Executives are required to develop performance agreements, and be assessed on their performance from time to time, as determined by their chief executive officer (CEO). 

Executives should understand how their performance objectives contribute to the work of the sector. Exploring the CEO performance objectives and the way they cascade to the executive agreements may give you insight into links between your work and the work of your executive group.

Individual executive contracts contain requirements for performance agreements and assessments. The agreements set out how the executive will achieve their objectives, and how government priorities will be delivered.

Executives must also outline their personal development priorities, and how these will be addressed during the year.

These documents are approved by their supervisor, and usually endorsed by their Director-General.  

Performance framework

The CEO and executive performance framework includes 5 objectives:

  • the first objective focuses on whole of government leadership
  • the remaining objectives are based on the Balanced Scorecard’s 4 quadrants of financial, stakeholder and outcome, internal business and learning and growth.

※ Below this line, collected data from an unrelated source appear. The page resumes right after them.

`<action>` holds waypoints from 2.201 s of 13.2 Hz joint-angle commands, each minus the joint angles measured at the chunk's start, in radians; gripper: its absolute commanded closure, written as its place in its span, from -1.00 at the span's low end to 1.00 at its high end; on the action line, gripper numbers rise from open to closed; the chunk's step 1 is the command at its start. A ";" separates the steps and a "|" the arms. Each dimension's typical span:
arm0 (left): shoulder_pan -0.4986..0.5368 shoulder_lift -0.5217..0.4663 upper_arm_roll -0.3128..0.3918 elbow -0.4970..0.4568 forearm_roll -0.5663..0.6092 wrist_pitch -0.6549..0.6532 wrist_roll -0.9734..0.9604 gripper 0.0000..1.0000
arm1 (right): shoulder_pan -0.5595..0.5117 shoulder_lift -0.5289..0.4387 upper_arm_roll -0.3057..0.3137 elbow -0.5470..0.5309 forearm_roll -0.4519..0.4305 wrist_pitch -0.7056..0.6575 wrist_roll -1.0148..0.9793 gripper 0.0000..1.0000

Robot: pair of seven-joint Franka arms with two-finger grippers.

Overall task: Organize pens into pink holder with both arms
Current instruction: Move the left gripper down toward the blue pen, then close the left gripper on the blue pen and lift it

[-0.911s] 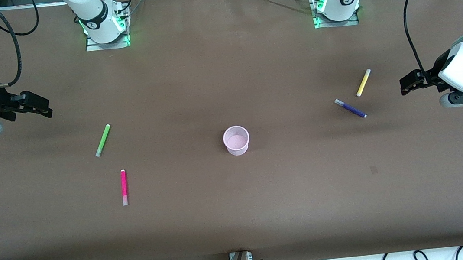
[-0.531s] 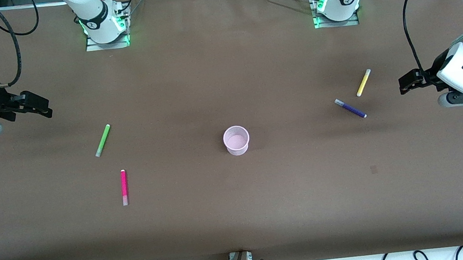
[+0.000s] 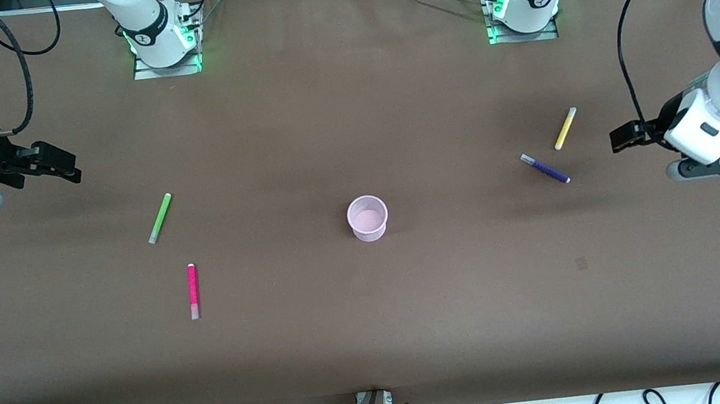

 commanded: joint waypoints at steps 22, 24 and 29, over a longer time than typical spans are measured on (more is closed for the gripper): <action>0.014 0.086 -0.008 -0.644 -0.086 0.772 -0.543 -1.00 | 0.001 -0.006 0.001 0.005 -0.010 0.001 -0.007 -1.00; 0.006 0.114 -0.008 -0.644 -0.085 0.812 -0.543 -0.98 | 0.003 -0.006 0.001 0.007 -0.010 0.001 -0.007 -1.00; 0.000 0.140 -0.008 -0.645 -0.075 0.819 -0.541 -0.39 | 0.003 -0.006 0.001 0.007 -0.009 0.005 -0.007 -1.00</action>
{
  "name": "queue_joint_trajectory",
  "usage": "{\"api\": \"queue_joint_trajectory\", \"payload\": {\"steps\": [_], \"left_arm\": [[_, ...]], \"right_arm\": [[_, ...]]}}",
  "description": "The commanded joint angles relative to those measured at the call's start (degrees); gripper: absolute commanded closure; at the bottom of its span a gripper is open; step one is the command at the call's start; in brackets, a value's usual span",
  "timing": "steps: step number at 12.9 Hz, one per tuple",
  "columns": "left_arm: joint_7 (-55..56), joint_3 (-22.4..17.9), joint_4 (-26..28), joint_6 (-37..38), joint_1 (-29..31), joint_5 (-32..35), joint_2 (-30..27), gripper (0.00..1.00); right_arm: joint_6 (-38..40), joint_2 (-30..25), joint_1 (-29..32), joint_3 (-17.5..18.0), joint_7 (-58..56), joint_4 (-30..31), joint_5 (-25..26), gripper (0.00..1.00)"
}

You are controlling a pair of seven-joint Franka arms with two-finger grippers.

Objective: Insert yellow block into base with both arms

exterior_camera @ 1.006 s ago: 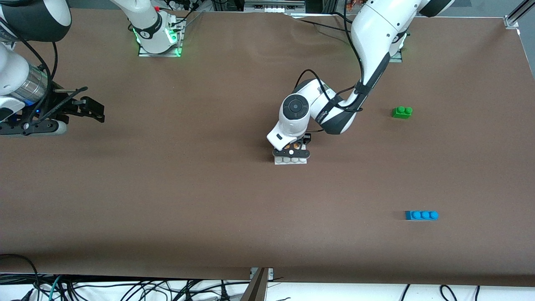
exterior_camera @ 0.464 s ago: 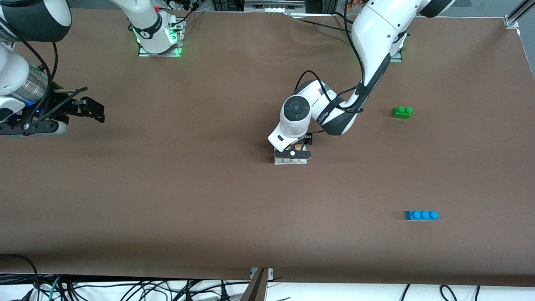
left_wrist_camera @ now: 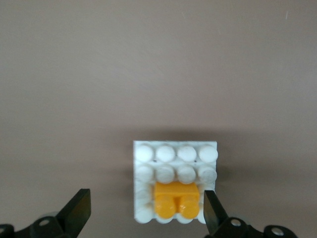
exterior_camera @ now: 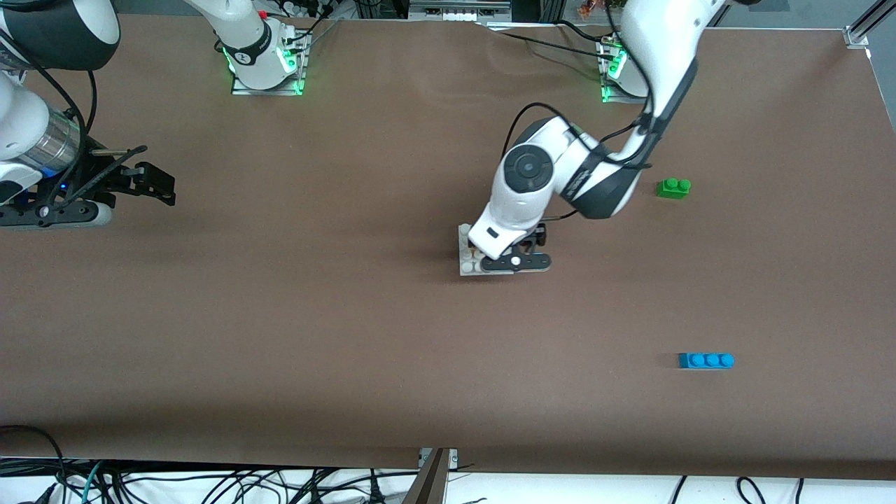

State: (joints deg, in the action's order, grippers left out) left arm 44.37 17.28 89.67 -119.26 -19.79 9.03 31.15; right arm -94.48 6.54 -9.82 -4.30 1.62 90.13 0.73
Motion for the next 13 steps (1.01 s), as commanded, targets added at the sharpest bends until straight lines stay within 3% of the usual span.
{"api": "queue_joint_trajectory", "payload": {"steps": [1, 6, 10, 13], "left_arm": [[-0.6, 0.56, 1.12, 5.33, 2.29, -1.48, -7.13, 0.0], [-5.69, 0.38, -2.21, 19.21, 7.3, -2.43, -15.14, 0.0], [-14.55, 0.3, -8.81, 30.12, 12.31, -5.96, -16.64, 0.0], [-24.12, -1.63, -5.93, 30.67, 16.17, -6.57, -21.89, 0.0]], "right_arm": [[0.09, 0.4, 0.16, 0.26, -0.47, -1.1, 0.32, 0.0], [0.09, 0.4, 0.33, 0.26, -0.56, -1.01, 0.41, 0.0], [0.09, 0.4, 0.33, 0.17, -0.56, -1.01, 0.41, 0.0], [0.09, 0.4, 0.33, 0.17, -0.56, -1.01, 0.5, 0.0]]}}
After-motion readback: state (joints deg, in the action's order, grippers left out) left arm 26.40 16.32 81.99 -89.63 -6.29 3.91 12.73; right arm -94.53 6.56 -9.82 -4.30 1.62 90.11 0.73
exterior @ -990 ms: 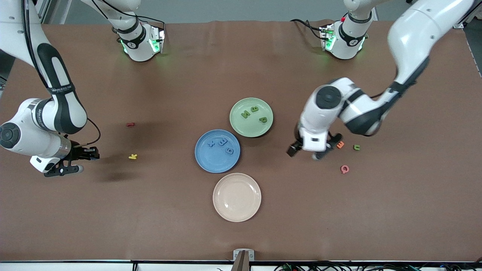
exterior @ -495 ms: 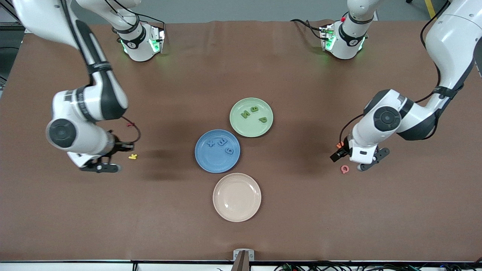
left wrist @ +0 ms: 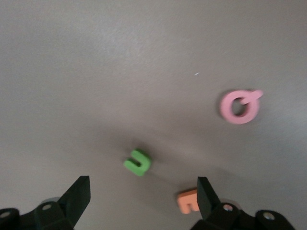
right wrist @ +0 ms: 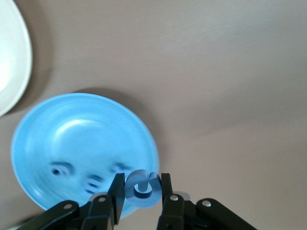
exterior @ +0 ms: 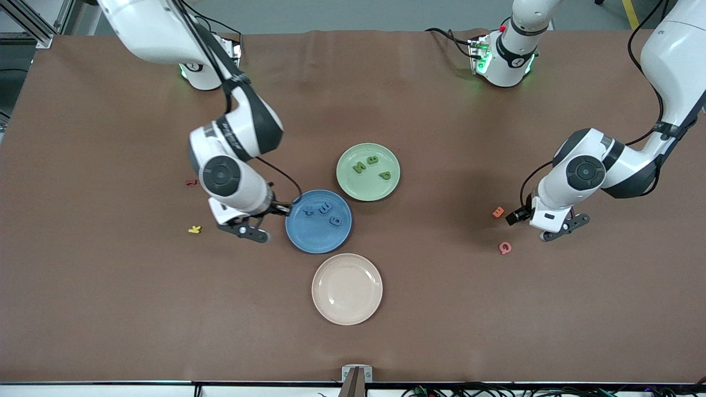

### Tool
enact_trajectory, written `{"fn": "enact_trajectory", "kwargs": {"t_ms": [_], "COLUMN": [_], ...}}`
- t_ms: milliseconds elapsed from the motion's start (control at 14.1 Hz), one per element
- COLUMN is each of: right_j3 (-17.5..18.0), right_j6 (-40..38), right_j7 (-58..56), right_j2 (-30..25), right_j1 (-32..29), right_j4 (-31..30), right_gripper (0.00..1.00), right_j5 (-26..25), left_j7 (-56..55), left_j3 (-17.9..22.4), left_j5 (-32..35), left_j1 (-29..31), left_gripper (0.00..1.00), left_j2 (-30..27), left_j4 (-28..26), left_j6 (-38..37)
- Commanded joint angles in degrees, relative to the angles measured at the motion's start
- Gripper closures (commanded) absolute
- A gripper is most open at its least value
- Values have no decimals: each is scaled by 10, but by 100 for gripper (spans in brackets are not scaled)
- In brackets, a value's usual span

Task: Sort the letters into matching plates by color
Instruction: 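Carry the blue c to the blue plate and open the right gripper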

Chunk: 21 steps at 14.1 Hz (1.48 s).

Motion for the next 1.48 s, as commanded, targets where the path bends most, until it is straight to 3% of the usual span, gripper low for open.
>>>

These objectives are drafted in consultation with the Leadership Board, and are approved by the PSC Board. 

Executive performance assessments seek to drive high performance, based on a 3 point scale — limited, sound and high — and are cascaded from their CEO to ensure optimum alignment within agencies and consistency across the sector.

Executives should ensure that the performance agreements of their team are aligned, so that each individual contributor can understand how their performance objectives contribute to the work of the department, and the sector.

Performance agreement

  1. Executives develop their intended performance outcomes based on those of their CEO, clearly defining the expectation for high performance
  2. Executives consider their development priorities based on the Leadership competencies for Queensland and identify development opportunities.
  3. Executives discuss, seek input and obtain approval of the agreement with their supervisor.

Mid-year review

Executives provide a self-assessment, discuss and seek feedback from their supervisor in January of each year.

End of year assessment

Executives provide a self-assessment, discuss and seek input from their supervisor in July of each year. Performance ratings are assigned as part of agency led performance assessment processes.

Performance agreement templates

2018–19: Option 1

This template captures all processes that occur within a full year—the Agreement, Mid-year Review and Assessment.

2018–19: Option 2

Individual templates for the Agreement, Mid-year Review and Assessment.

Key features of the existing executive framework

  • CEO objectives are cascaded to executives to ensure alignment and consistency
  • The balanced scorecard is the framework for performance review
  • Supervisors have a key role providing input into agreements and discussing feedback on performance
  • Executive performance assessment results for the previous financial year are provided to PSC in August of each year to inform sector wide talent management development strategies
  • The frameworks are administered using the templates.

Public Service Act 2008 responsibilities

The Public Service Act (2008) sets out the purpose of the chief executive service:

  • responsibility for effectiveness and efficiency
  • collaboration between departments
  • performance management in the public service
  • delivery of services in line with Government priorities.

The Commission Chief Executive of the PSC has key responsibilities to facilitate the purposes of the chief executive service and the senior executive service.